Define an easily computed condition $f(X)$ where $X$ is a 16-byte block and $f(X)$ either true or false, such that
$f(M)$ is always true
$f(X)$ is true with probability about $1/2$ for random $X$
A suitable $f$ is: every byte of $X$ is less than $\text{0xF5}=245$. That's because bytes $\text{0xF5}\ldots\text{0xFF}$ are reserved in UTF-8, and $(245/256)^{16}\approx1/2$.
Note $E_K(X)$ the AES-128 encryption of $X$ under keys $K$.
Construct $C_S$ for 16-byte key $K$ and block $X$ as follows:
set $K'$ to the all-0x00 or all-0xFF 16-byte block according to the low-order bit of $K$
If $f(X)$ holds,
- then set $X\gets E_K(X)$ repeatedly until $f(X)$ holds
- otherwise set $X\gets E_{K'}(X)$ repeatedly until $f(X)$ does not hold
Output $X$
Whatever a known $K$ is, $C_S$ is an easily computed and invertible bijection of any 16-byte block, such that $f(E_K(X))=f(X)$ for all blocks $X$. That's using the the standard cycle walking technique. When it encrypts a message $M$, the block cipher $C_S$ is strong. But when it encrypts a random $X$, with probability about $1/2$ it uses $K'$ which can take only take two values, thus is weak.
Make $C_W$ identity regardless of $K$, which insures "$C_S$ is always more secure than $C_W$": block cipher $C_S$ is not good, but still always better than nothing.
When an adversary not knowing keys gets $C_S(M)$, the condition $f(C_S(M))$ holds and practically nothing is learned about $M$ (beyond confirmation that $f(M)$ holds).
When an adversary gets $C_S(P\oplus M)$ and $C_W(P)$, the later yields $P$, and
if $f(C_S(P\oplus M)$ holds, which has probability about $1/2$, it's learned that $f(P\oplus M)$ holds
otherwise, decryption of $C_S(P\oplus M)$ can be attempted with both all-0x00 or all-0xFF keys, yielding candidates $X_0$ and $X_1$ both with $f(X_0)$ and $f(X_1)$ false. $M$ must be one of the $M_i=X_i\oplus P$. Further, if $f(M_i)$ is false then we can rule that $i$ out, and be certain the other is $M$.
In the end an adversary learns $M$ with probability about $1/4$, one of two possible values for $M$ with probability about $1/4$, and about one bit worth of information about $M$ otherwise.
We conclude that $C_S(P\oplus M)$ and $C_W(P)$ taken together is less secure than $C_S(M)$.
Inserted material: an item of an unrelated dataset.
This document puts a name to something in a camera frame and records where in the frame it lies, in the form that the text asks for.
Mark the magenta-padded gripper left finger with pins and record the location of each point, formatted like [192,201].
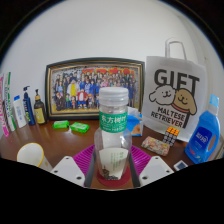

This could be extended to full-blown ciphers handling variable-length messages, with IV. The idea will remain to have $C_S$ secure when encrypting plaintext $M$ with a certain characteristic, but insecure when encrypting random plaintext (e.g. leak it's key). That's possible even if we add the constraint that encryption never increases size (beyond the IV).